== Segment start ==
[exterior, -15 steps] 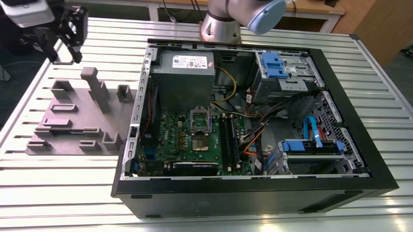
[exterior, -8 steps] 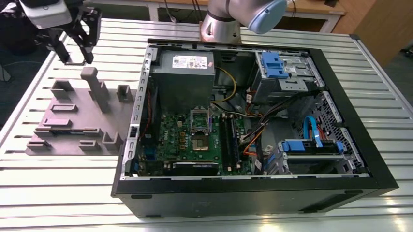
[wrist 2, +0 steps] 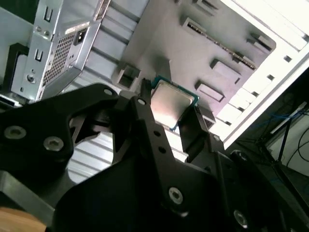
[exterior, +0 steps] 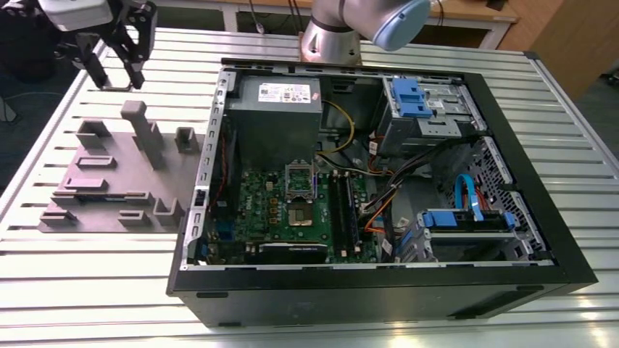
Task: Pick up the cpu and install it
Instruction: 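Pick up the cpu and move it towards the insertion slot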
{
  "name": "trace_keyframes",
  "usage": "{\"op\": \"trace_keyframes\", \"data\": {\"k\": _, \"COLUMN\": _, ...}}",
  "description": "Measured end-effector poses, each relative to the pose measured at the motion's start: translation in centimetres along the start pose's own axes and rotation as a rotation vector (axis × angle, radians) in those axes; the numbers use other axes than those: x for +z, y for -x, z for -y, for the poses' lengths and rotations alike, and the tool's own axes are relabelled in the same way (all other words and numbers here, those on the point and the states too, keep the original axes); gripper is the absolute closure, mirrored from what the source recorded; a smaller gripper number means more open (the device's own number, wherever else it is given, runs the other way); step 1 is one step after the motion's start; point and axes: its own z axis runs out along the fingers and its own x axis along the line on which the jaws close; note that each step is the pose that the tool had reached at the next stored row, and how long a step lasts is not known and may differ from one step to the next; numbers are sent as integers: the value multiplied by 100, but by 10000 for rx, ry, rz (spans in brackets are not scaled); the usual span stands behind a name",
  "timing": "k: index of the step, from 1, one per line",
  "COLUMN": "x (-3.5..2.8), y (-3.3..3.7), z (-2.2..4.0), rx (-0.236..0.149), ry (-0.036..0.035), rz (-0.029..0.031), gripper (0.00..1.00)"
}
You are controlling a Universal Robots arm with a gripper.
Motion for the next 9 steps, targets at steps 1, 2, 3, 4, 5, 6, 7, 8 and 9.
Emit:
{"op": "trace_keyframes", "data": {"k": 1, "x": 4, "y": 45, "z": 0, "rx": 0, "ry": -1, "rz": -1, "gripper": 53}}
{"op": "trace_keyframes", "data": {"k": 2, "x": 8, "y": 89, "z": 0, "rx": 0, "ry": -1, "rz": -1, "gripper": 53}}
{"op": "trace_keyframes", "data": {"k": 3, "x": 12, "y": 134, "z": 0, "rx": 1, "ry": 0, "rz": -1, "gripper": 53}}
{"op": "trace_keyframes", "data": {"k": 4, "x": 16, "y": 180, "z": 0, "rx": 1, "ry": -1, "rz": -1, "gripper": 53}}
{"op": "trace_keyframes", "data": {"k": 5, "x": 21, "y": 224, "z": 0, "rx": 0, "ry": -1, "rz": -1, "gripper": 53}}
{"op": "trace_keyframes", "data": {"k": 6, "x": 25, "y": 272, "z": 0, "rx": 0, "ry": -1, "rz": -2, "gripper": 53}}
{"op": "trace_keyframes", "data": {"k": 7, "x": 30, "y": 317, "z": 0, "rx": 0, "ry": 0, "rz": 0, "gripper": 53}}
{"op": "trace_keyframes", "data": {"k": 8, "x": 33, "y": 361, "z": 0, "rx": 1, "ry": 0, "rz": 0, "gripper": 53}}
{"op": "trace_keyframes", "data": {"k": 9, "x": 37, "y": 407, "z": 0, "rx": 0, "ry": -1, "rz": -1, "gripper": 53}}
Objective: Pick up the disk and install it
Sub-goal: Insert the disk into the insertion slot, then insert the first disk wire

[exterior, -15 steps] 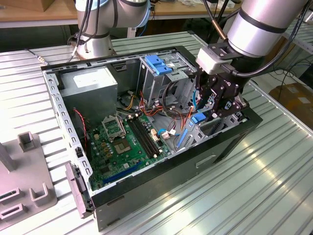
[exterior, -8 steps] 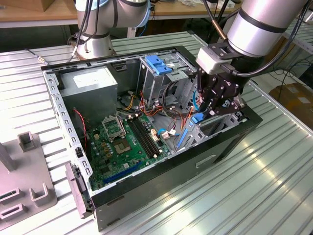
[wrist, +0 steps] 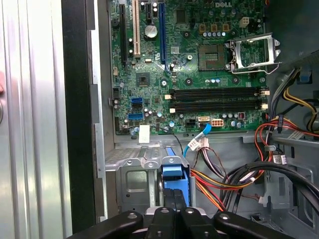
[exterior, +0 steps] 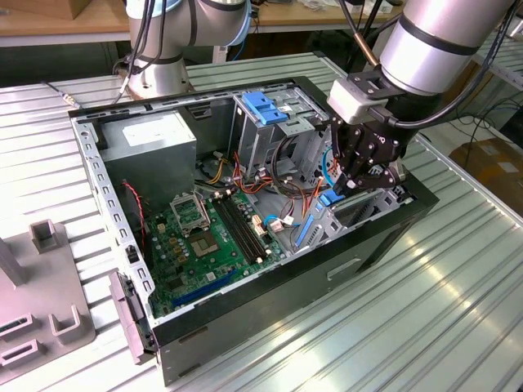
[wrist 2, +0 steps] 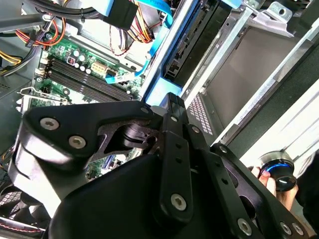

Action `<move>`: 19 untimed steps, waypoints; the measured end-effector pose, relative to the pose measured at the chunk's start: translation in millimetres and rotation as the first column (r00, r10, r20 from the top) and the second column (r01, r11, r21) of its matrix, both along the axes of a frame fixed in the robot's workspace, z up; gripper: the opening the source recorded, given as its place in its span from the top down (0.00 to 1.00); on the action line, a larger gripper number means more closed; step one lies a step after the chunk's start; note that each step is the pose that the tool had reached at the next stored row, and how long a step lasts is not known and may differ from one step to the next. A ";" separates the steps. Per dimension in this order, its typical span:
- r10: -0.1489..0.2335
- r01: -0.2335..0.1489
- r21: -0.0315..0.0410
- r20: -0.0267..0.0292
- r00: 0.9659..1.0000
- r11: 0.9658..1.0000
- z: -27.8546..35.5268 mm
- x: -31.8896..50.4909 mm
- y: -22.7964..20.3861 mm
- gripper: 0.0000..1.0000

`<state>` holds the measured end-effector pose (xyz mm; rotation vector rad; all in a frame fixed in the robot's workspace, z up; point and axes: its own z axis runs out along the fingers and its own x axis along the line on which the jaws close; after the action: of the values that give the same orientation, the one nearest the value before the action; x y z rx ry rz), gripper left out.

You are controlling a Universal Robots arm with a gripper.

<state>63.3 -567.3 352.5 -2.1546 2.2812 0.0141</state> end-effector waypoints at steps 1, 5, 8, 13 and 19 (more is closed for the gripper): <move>0.000 0.000 0.000 0.000 1.000 1.000 0.0 0.0 0.0 0.89; 0.000 0.000 0.000 0.000 1.000 1.000 0.0 0.0 0.0 0.89; 0.000 0.000 0.000 0.000 1.000 1.000 -0.1 0.0 0.0 0.89; 0.000 0.000 0.000 0.000 1.000 1.000 -0.8 8.2 0.0 0.89; 0.002 -0.002 -0.001 0.000 1.000 1.000 -2.2 25.7 0.1 0.89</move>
<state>89.0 -567.2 350.3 -2.1576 2.2796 0.0125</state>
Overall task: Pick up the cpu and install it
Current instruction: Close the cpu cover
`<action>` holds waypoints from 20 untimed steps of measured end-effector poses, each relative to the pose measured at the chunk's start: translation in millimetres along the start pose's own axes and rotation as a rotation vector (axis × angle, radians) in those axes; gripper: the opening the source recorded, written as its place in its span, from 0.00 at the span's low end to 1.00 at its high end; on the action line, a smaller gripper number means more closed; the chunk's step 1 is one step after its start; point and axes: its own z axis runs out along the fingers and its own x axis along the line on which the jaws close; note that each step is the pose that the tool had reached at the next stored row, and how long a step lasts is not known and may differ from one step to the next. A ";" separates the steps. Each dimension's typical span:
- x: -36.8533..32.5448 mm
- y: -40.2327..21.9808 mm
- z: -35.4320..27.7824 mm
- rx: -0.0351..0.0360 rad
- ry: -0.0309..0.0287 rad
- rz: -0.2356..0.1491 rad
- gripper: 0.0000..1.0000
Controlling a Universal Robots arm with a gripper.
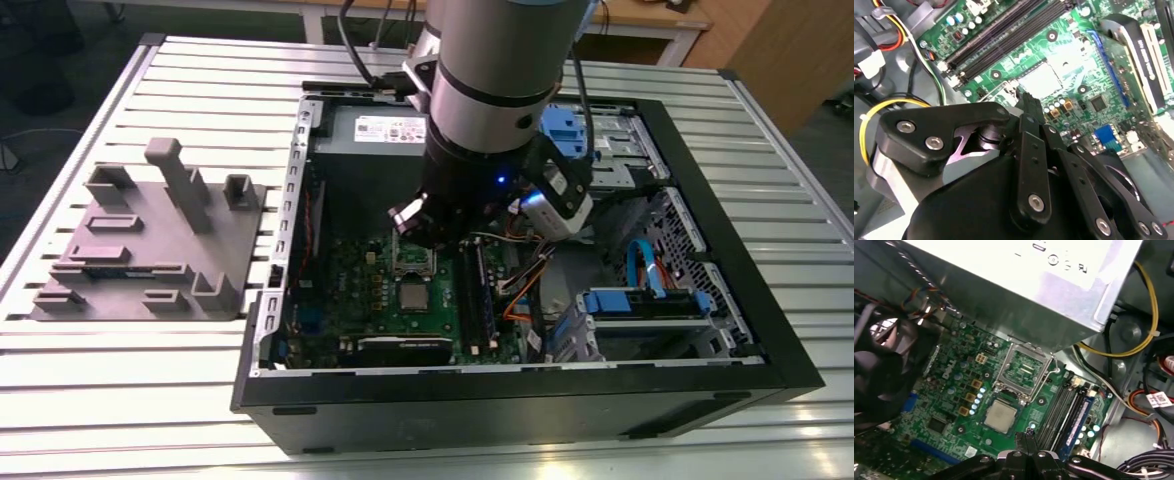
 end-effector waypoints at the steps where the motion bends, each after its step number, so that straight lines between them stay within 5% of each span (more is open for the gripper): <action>1: -1.3 0.3 0.3 0.0000 0.0001 0.000 0.10; 20: -8.4 5.5 1.7 -0.0002 0.0001 0.000 0.10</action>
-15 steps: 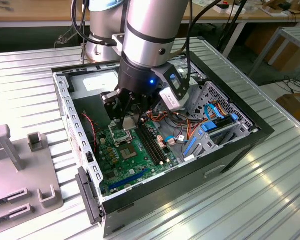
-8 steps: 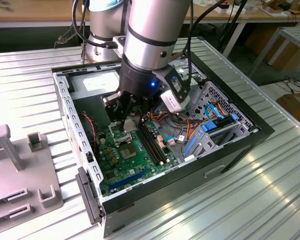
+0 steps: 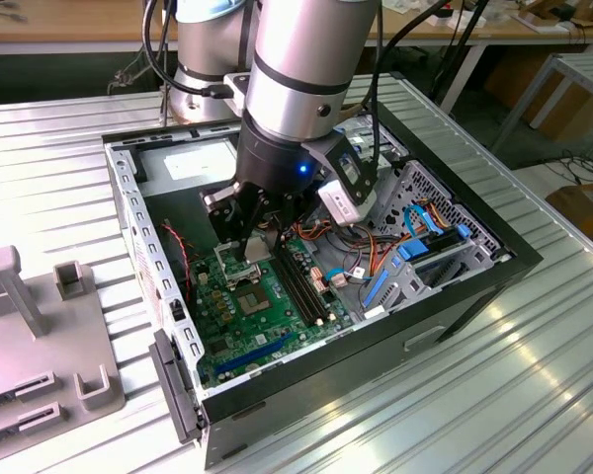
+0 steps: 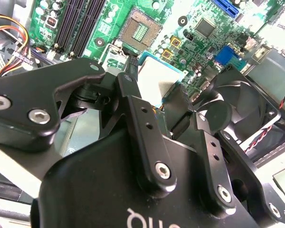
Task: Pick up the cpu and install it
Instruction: 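Place the cpu into insertion slot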
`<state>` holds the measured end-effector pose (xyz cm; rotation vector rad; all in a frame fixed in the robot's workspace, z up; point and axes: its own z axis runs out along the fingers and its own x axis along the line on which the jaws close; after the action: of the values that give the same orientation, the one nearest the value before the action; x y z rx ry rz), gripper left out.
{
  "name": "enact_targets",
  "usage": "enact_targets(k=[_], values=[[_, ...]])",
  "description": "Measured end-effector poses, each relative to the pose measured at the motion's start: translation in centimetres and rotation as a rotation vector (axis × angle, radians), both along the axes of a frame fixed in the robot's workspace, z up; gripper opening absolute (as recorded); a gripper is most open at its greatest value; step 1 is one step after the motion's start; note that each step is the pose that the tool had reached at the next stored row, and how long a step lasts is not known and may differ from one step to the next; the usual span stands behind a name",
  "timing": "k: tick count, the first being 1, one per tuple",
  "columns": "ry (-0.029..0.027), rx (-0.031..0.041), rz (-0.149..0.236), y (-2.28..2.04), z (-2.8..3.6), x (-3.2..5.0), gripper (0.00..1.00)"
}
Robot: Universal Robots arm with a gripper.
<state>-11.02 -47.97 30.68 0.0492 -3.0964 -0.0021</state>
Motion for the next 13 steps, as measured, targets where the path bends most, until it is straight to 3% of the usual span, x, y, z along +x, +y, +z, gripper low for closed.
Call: enact_targets(k=[13], values=[[0.0000, 0.0001, 0.000, -0.25, -0.18, 0.11, 0.47]])
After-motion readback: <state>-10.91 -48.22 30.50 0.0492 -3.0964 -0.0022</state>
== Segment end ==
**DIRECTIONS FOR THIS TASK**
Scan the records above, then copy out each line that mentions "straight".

**ANSWER FOR THE TASK**
 end-effector waypoints at the steps where the motion bends, each after its step number, so that straight lines between them stay within 5% of each span (more is open for the gripper): <action>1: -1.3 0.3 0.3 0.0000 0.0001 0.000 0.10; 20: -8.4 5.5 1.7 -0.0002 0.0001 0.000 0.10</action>
Motion for the next 13 steps, as measured, targets where the path bends most, until it is straight to 3% of the usual span, x, y, z along +x, +y, +z, gripper low for closed.

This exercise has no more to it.